# Photographing the Wedding of an immediate family member



## chuasam (Jul 24, 2017)

Does having emotional ties to the subject help or hinder one's ability to capture good photographs?

Long Story:
My parents and brother have talked me and my GF into helping out and photographing my brother's wedding later this year. Hiring a pro Wedding Photographer wasn't in the budget as the couple could not afford to hire one.

We are both professional photographers but she's an equestrian/sports photographer and I'm a headshot/portrait photographer. We have both shot weddings in the past before deciding that it wasn't for us.

Are there any potential pitfalls when photographing the wedding of an immediate family member. Contracts? Problems of being too close to the subject? We have other relatives (uncles and aunts) who are retired Commercial and pro-amateur hobbyists and a well noted Bird Photographer (hahah). So that'll take care of the shots which my GF and I have to be in.

Just wanting to see if anyone here has any experience having to photograph an immediate family member. I'm probably going to encourage all my relatives to bring their cameras too so that we can be part of the festivities too.


----------



## Light Guru (Jul 24, 2017)

Well I would NEVER do it!!

Here are several things that could/will happen.

-You will not be included in any of the family photos. (You cant count on the others unless they are photographing the whole thing.)
-Being too close to the subject you can loose objectivity.  For example When people post photos of their children on the forum they often cant see how bad the photo is because it has their precious child in it. 


But perhaps the biggest thing that can be problematic is that is you screw up and don't do a good job, or even if they just happen to not like the photos.  This will mess with your personal relationship with them forever. 

Thanksgiving dinner just might become extremely awkward in your family for years to come.


----------



## jaomul (Jul 24, 2017)

Well hiring a pro might just be a great wedding present for your brother.

Tbh, I might do a wedding for a relation, but no way for an immediate relation such as a brother.


----------



## Light Guru (Jul 24, 2017)

I personally think its sad that your brother and parents would ask you to photograph the wedding.  

Its kinda like saying we care more about some photos then having my brother as a guest at the wedding. 

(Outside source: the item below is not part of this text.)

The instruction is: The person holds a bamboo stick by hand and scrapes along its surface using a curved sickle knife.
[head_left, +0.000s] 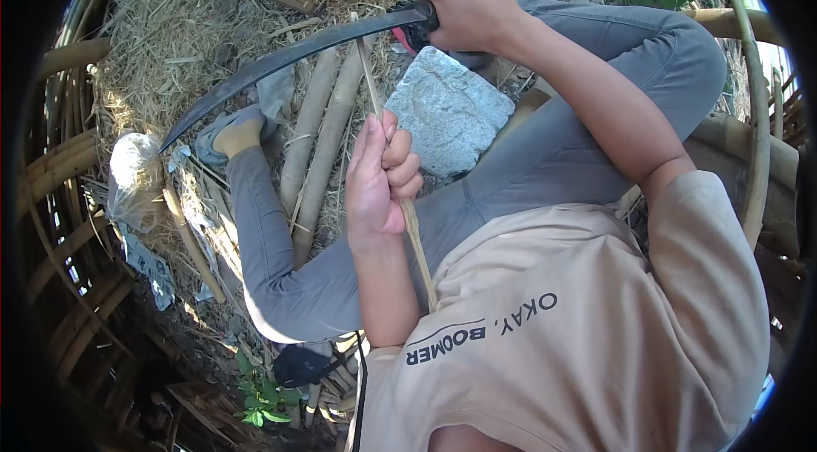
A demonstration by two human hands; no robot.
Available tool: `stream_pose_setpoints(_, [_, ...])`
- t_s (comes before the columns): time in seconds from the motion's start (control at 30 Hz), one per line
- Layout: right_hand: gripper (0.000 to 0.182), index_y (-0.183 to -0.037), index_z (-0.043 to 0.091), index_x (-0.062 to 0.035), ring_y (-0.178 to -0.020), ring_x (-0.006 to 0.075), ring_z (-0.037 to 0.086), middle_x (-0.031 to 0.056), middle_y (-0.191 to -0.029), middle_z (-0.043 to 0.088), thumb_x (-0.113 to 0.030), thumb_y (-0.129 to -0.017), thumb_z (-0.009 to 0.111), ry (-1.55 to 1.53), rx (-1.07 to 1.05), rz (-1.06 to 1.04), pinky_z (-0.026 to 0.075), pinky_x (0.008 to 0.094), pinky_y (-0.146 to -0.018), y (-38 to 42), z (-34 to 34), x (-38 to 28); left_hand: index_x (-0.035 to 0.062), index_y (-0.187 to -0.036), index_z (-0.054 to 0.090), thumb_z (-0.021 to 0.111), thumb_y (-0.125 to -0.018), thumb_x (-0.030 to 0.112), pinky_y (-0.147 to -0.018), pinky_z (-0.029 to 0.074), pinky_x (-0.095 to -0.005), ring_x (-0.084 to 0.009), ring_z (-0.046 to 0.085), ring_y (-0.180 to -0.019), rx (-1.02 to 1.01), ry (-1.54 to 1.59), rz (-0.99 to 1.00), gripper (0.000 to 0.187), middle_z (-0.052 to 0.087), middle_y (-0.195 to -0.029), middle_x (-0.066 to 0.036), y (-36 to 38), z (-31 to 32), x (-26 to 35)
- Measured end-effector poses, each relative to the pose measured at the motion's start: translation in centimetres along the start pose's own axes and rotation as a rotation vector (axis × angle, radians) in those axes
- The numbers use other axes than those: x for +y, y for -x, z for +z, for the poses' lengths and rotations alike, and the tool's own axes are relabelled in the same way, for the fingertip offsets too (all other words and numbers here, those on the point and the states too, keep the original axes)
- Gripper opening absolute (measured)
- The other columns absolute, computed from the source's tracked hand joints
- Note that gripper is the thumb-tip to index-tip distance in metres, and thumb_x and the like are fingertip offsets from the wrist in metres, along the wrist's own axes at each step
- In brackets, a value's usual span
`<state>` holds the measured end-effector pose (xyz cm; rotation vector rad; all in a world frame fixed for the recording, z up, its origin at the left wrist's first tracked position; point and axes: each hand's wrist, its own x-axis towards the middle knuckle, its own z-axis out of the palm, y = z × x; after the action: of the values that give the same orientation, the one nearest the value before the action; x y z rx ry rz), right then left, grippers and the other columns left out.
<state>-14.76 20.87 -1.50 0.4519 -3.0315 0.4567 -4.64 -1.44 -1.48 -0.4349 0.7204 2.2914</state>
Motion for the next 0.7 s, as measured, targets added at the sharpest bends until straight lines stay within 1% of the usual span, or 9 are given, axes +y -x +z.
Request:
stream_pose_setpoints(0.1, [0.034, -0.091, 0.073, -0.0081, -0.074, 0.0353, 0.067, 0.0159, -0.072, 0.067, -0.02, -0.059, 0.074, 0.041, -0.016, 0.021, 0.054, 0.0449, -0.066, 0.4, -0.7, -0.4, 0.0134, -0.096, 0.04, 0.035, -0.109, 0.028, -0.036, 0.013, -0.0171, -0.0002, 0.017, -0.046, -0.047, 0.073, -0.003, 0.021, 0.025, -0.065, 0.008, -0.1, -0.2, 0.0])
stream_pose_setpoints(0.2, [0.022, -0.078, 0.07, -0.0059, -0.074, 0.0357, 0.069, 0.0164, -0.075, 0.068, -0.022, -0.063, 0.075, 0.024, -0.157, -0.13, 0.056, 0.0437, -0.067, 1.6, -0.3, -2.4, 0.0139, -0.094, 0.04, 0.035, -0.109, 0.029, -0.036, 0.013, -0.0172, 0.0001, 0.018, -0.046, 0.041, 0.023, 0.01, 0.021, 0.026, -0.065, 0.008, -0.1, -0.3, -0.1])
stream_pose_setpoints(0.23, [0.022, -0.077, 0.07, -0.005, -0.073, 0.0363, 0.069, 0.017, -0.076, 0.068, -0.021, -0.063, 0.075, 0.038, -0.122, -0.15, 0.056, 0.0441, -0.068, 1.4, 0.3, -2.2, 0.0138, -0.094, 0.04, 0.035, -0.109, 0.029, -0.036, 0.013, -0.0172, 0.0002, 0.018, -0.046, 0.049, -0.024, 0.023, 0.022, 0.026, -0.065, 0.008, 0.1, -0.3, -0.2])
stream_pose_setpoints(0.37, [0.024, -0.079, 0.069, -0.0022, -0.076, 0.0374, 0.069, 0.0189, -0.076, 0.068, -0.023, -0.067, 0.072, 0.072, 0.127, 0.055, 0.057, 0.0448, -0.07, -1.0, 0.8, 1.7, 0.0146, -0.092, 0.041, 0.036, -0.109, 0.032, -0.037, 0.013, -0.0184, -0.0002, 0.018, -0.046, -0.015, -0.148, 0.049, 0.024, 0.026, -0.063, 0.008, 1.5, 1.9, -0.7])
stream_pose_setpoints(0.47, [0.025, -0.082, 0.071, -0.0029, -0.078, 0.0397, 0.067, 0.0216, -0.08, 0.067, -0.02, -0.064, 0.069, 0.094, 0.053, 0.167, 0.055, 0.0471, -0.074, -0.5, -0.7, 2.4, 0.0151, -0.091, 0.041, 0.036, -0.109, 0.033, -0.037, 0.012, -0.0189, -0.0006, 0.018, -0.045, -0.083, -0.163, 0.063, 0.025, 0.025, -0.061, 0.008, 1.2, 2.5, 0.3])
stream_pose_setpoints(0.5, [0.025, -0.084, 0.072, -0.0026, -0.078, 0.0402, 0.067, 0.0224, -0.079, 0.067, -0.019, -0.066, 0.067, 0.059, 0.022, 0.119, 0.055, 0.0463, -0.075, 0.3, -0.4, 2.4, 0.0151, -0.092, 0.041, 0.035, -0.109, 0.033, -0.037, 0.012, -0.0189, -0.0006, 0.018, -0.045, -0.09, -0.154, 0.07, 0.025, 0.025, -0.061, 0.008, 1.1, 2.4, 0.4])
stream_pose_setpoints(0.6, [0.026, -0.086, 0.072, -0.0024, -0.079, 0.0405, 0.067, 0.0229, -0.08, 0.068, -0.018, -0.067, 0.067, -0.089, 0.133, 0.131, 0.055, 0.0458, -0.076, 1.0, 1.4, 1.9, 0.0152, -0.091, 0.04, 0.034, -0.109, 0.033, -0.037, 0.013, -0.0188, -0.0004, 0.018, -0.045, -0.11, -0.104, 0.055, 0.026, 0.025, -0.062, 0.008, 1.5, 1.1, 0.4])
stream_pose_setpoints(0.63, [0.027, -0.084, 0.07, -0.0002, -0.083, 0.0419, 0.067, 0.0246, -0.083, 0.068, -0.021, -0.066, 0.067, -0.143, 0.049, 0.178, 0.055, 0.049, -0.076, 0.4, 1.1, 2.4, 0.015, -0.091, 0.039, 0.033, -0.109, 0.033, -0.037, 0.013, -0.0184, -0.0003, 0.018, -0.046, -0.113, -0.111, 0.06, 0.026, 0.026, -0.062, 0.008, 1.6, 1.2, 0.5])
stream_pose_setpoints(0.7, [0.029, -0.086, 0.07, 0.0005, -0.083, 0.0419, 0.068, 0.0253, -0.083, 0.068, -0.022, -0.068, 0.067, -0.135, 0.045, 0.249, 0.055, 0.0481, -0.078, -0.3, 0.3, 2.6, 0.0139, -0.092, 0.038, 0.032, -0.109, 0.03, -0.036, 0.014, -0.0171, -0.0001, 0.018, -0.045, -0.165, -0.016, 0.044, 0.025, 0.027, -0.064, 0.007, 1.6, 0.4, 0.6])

If you choose to be the photographer you will NOT be able to enjoy the event like you would just being there as a brother.


----------



## table1349 (Jul 24, 2017)

Let me put it this way.  I would start the letter this way if I were you......


Dear Abby,

A couple of months ago my parents and my brother "Bill" asked me to photograph my brothers wedding since he and his fiancee did not budget for a photographer and I do photography, although not wedding photography.   To make a long story short..........(You can take it from here)


----------



## chuasam (Jul 24, 2017)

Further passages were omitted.